Given Handelsbanken operate a branch network, and have a profile far larger than many of the accredited lenders this seems strange.
A local business to Stratford applied yesterday (5th May) to Lloyds for a £50k Business Bounce Back Loan under the scheme which went live on 4th May. The facility was approved and the money was credited to the businesses bank account today, 6th May.
I appreciate the facility is 100% backed by the government, although there are still risks to the lender but I think credit should be given to the Government for this and other Coronavirus Business Interruption Loans. Likewise, in this case, credit to Lloyds for the speed with which the loan was delivered.
Its vital the economy is kept going in order for a basic infrastructure to exist as and when we come through this crisis.

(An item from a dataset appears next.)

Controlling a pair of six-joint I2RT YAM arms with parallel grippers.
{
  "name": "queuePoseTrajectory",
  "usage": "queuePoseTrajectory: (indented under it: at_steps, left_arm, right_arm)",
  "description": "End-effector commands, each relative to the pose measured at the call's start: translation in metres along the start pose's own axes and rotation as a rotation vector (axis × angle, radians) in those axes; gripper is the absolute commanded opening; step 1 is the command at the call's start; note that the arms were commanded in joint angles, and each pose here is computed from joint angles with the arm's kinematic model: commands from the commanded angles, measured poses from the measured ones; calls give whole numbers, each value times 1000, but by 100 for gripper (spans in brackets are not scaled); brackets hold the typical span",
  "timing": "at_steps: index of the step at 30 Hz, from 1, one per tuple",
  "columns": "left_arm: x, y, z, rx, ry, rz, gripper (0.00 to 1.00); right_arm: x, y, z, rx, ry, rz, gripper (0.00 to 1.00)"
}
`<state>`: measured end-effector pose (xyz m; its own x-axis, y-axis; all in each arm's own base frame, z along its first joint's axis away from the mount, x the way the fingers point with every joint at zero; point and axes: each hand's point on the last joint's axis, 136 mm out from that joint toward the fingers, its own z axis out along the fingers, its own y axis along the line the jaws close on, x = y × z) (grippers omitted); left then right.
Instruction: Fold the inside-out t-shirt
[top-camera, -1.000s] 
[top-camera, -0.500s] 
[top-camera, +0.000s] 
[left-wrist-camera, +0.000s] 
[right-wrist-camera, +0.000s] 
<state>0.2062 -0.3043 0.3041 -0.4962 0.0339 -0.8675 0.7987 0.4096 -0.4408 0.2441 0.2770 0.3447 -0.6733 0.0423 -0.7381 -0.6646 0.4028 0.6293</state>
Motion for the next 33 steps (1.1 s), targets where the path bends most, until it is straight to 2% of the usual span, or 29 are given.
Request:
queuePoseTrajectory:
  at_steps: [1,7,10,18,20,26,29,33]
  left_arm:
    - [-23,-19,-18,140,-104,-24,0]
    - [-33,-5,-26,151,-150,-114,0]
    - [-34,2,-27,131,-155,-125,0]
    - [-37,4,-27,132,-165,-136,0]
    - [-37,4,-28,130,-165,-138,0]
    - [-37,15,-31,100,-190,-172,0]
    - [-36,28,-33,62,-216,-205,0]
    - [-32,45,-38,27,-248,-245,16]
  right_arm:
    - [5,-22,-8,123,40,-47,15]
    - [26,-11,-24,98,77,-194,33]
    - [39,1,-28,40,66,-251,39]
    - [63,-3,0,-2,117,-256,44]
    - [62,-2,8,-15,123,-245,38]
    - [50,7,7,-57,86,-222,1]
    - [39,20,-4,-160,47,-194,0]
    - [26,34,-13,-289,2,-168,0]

Some years I ago I delivered courses to an assortment of bankers and invoice financiers; a key element was entitled ‘The 6 ‘V’s of Fraud Management’, those all important ‘v’s being Verification, Validation, Value, Vision, Variations, Vigilance.
These remain as valid today as they were then and it’s really important that no elements are forgotten during the current crisis.
I’ve seen some loans lately that reflect poorly on the lenders involved as it looks as though any credit policy in force has been, at best, diluted, at worst, ignored.